__PROBLEM DETAILS__: Find the string "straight" in the listing below and return each line it appears in.

────────

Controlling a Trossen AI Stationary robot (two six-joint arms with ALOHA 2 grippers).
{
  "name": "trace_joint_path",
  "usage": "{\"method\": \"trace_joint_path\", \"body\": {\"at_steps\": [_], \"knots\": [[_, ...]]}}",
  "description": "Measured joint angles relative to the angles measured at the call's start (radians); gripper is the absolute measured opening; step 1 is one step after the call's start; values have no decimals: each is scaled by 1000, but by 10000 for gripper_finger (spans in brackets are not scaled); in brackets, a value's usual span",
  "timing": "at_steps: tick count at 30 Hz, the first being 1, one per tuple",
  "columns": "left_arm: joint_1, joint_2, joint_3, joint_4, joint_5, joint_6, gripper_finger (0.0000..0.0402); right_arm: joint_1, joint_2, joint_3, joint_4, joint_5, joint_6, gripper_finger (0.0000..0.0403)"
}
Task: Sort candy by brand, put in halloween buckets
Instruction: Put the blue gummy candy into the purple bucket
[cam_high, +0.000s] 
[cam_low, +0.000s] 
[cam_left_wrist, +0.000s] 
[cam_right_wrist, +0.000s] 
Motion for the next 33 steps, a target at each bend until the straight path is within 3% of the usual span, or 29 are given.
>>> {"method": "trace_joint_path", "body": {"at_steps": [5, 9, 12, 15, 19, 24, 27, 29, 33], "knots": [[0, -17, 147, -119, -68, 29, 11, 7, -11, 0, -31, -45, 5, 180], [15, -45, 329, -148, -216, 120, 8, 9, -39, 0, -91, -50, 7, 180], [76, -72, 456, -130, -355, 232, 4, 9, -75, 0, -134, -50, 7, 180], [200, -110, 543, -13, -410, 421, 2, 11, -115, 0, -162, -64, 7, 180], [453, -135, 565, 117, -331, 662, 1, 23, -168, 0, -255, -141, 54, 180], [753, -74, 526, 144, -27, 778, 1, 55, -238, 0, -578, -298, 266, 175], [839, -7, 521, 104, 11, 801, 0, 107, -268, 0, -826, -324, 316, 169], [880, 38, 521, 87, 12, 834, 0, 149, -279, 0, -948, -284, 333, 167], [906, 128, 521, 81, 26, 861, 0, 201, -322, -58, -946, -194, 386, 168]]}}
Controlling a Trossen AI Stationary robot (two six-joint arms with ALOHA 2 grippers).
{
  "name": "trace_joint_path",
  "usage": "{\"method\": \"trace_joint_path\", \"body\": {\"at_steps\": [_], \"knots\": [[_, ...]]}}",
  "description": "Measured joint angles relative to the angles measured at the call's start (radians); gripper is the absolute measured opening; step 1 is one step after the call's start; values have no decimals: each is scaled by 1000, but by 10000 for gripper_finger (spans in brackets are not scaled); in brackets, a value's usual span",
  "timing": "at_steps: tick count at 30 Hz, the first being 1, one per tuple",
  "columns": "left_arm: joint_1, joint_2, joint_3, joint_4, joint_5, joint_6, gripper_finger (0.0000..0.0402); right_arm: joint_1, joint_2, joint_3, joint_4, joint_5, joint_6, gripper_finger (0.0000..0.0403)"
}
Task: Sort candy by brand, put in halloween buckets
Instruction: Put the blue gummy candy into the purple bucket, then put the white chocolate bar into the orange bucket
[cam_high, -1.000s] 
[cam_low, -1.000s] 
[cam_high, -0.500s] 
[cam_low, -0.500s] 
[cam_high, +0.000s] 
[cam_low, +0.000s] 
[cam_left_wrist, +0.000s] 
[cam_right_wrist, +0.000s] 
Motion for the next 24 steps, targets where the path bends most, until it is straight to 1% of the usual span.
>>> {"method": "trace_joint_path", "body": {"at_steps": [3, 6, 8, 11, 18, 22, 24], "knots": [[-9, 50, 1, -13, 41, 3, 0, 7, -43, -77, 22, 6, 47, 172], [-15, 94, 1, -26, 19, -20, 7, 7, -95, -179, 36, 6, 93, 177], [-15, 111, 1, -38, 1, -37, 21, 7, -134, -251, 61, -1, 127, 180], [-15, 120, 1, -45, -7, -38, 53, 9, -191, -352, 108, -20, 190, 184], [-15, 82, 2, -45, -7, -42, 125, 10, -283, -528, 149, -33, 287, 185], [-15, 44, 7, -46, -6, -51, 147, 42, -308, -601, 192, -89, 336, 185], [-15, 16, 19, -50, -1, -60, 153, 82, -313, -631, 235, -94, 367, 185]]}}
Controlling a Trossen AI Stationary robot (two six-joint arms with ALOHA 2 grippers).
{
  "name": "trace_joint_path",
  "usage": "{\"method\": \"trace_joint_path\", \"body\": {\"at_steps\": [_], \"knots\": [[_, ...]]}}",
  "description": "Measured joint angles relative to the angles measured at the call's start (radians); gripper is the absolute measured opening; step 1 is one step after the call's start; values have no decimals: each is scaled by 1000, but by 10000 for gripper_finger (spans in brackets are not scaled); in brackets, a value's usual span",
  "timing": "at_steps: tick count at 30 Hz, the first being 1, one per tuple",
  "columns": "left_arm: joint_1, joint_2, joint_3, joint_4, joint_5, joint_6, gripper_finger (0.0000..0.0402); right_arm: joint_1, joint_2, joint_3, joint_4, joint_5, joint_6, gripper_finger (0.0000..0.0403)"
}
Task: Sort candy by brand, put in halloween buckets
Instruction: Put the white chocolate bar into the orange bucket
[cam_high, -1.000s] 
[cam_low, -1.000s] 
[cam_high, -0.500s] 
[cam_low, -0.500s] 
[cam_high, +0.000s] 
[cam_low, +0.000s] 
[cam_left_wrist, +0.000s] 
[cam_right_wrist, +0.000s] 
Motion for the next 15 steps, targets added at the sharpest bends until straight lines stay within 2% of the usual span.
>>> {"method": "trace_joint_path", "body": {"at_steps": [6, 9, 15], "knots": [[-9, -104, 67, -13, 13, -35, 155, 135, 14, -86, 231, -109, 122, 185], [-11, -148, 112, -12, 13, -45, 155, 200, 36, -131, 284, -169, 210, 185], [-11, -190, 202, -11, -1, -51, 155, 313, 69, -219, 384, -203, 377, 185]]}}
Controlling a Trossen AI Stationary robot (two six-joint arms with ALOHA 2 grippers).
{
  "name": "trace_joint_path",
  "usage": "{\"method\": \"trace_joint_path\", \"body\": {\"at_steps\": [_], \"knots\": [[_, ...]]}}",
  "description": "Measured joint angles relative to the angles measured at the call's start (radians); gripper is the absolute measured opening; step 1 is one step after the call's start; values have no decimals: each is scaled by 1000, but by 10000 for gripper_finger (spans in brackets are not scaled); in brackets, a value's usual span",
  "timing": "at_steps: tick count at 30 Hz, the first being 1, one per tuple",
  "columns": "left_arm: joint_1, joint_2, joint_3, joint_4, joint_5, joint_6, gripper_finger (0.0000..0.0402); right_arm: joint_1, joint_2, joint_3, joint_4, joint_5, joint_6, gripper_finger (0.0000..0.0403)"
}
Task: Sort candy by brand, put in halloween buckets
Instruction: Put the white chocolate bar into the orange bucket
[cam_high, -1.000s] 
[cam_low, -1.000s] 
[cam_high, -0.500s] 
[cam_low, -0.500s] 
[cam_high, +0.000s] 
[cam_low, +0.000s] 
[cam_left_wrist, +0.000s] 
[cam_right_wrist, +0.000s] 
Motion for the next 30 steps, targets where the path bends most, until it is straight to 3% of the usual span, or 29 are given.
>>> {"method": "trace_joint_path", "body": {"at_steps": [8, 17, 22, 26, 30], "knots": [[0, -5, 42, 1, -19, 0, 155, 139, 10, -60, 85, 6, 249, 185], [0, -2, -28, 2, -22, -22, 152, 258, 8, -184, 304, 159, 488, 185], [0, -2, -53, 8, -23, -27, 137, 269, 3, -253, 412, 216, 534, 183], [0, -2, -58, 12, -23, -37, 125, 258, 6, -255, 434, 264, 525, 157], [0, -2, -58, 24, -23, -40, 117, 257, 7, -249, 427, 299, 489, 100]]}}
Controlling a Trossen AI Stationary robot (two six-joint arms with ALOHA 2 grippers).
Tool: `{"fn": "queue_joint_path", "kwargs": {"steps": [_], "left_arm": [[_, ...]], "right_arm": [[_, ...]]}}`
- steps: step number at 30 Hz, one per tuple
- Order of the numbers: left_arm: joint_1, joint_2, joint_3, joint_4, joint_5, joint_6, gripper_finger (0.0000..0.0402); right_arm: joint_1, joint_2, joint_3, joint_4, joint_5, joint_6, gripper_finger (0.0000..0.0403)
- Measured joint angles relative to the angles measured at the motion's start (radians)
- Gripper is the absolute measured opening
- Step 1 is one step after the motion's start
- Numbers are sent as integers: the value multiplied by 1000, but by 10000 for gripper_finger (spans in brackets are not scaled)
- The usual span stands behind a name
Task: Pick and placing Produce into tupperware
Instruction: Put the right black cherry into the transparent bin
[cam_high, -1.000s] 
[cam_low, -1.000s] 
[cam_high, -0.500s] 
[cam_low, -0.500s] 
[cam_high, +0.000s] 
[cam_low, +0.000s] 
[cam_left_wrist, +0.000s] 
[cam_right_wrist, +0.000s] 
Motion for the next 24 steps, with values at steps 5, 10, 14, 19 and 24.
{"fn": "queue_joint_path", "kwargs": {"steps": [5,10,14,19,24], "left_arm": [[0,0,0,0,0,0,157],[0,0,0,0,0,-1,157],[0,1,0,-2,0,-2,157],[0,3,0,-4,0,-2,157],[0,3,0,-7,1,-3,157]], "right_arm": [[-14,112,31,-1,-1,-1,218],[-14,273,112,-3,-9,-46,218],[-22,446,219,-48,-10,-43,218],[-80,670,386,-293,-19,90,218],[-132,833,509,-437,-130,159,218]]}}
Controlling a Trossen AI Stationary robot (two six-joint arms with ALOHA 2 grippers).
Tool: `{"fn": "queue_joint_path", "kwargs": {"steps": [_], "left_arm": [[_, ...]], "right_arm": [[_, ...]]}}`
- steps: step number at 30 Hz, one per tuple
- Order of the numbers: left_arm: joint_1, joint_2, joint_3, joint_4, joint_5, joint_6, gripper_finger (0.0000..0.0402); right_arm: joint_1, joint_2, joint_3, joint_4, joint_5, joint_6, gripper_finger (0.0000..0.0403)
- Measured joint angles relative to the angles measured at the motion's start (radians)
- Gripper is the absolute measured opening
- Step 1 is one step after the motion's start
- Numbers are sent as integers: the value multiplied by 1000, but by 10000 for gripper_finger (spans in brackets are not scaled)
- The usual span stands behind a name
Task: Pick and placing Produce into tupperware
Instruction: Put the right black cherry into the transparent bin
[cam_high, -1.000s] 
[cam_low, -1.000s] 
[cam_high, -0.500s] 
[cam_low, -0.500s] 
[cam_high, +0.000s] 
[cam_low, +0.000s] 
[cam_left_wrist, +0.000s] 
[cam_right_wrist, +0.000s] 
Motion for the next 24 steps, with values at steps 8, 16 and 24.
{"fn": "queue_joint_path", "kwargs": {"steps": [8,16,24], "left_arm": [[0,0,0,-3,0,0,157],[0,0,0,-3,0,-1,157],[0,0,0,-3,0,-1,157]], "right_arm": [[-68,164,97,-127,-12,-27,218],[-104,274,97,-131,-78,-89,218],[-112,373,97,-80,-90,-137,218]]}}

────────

__WRITTEN SOLUTION__:
Motion for the next 33 steps, a target at each bend until the straight path is within 3% of the usual span, or 29 are given.
Motion for the next 24 steps, targets where the path bends most, until it is straight to 1% of the usual span.
Motion for the next 15 steps, targets added at the sharpest bends until straight lines stay within 2% of the usual span.
Motion for the next 30 steps, targets where the path bends most, until it is straight to 3% of the usual span, or 29 are given.

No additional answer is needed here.